Brink, Mark, Beat Schäffer, Reto Pieren, and Jean Marc Wunderli. 2018. “Conversion Between Noise Exposure Indicators Leq24h, LDay, LEvening, LNight, Ldn and Lden: Principles and Practical Guidance.” International Journal of Hygiene and Environmental Health 221 (1): 54–63.
Organization, World Health et al. 2011. “Burden of Disease from Environmental Noise: Quantification of Healthy Life Years Lost in Europe.” In Burden of Disease from Environmental Noise: Quantification of Healthy Life Years Lost in Europe.
——— et al. 2018. “Environmental Noise Guidelines for the European Region: Executive Summary.” In Environmental Noise Guidelines for the European Region: Executive Summary.

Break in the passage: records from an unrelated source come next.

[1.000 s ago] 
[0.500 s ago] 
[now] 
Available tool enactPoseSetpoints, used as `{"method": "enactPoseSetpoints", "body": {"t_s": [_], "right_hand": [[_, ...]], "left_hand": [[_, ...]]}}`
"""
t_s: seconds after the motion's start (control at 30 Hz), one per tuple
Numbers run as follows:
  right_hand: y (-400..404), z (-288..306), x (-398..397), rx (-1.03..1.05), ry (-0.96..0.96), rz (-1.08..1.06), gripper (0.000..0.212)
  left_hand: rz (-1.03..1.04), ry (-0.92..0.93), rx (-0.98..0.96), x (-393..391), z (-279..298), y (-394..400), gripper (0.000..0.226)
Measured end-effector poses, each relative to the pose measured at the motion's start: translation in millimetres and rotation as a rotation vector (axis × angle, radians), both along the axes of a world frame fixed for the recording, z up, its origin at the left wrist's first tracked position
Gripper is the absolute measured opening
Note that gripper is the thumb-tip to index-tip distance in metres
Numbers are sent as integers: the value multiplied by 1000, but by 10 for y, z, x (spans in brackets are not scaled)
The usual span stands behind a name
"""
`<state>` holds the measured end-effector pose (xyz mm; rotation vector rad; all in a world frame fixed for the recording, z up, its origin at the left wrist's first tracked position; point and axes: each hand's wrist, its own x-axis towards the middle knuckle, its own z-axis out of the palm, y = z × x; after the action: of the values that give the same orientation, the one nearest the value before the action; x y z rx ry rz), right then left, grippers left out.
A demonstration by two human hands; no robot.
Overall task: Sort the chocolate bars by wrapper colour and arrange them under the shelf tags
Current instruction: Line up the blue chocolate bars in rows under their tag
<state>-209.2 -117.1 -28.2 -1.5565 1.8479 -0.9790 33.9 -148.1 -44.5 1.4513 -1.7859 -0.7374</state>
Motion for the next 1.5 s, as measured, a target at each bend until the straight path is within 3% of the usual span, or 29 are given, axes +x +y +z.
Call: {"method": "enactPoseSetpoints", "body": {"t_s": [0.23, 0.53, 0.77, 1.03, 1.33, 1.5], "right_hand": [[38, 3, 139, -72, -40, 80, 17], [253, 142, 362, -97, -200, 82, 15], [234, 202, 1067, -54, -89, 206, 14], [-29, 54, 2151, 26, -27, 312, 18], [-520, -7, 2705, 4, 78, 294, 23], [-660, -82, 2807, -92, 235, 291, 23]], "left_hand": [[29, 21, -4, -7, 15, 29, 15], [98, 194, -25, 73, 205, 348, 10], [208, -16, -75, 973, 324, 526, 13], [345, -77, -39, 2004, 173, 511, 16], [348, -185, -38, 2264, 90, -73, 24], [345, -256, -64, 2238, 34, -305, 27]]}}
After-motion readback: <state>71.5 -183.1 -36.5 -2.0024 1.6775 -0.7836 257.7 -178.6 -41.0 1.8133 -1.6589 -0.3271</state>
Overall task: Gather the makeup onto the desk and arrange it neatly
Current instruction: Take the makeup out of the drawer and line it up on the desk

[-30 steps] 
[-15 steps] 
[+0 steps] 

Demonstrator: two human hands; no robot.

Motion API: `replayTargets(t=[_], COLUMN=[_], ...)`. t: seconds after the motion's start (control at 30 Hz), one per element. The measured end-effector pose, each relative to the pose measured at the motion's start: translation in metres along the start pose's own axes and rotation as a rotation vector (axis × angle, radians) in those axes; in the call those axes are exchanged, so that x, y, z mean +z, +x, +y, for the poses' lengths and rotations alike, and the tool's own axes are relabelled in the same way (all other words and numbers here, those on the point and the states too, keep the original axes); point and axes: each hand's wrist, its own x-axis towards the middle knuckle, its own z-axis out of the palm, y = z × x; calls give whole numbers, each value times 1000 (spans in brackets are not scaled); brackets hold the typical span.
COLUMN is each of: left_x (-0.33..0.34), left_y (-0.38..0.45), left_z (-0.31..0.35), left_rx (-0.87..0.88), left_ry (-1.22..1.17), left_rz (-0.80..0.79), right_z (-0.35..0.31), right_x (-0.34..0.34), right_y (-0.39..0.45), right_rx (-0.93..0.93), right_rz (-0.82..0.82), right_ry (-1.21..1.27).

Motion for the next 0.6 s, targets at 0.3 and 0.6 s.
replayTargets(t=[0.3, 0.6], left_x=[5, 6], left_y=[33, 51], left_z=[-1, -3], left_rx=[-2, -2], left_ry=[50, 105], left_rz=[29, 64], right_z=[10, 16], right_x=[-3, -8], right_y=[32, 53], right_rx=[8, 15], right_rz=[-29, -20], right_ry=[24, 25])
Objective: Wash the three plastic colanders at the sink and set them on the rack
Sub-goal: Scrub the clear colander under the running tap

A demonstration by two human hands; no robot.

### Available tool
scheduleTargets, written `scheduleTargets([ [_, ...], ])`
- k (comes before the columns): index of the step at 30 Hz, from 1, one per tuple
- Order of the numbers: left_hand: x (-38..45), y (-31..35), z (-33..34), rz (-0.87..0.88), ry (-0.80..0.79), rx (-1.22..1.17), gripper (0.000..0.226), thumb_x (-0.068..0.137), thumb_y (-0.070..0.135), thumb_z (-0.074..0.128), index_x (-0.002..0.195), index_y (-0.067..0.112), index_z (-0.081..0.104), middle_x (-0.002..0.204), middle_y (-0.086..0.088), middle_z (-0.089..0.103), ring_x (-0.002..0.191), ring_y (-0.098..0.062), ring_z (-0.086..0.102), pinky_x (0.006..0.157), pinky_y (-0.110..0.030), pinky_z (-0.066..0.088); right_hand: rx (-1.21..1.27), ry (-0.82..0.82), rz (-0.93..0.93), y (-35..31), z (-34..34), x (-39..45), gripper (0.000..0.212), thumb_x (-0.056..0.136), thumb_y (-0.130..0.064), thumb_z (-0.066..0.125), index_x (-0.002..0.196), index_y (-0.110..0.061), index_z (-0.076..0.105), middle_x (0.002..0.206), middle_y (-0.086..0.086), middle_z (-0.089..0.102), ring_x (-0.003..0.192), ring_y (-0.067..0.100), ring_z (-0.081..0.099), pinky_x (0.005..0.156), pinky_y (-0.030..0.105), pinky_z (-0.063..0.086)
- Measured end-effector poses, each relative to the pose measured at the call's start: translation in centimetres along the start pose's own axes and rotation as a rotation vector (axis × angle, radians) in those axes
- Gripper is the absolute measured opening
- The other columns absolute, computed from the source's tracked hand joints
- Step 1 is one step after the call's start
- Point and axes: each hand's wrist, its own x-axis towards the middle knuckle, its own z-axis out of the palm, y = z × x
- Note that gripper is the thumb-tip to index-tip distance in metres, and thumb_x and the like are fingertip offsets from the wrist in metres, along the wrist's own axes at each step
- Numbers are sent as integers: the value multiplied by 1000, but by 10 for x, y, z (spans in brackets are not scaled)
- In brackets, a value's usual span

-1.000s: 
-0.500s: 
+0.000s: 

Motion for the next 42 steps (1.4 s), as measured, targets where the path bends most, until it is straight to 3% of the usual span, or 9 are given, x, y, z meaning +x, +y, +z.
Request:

Rue, Håvard, Sara Martino, and Nicolas Chopin. 2009. “Approximate Bayesian Inference for Latent Gaussian Models by Using Integrated Nested Laplace Approximations.” Journal of the Royal Statistical Society Series B: Statistical Methodology 71 (2): 319–92.
Seto, Edmund, and Ching-Hsuan Huang. 2023. “Conversions Between Noise Exposure Metrics 24-Hour Leq, Ldn, and Lden: The Impact of Diurnal Local Bus Traffic Patterns on Population Annoyance in the United States.” medRxiv.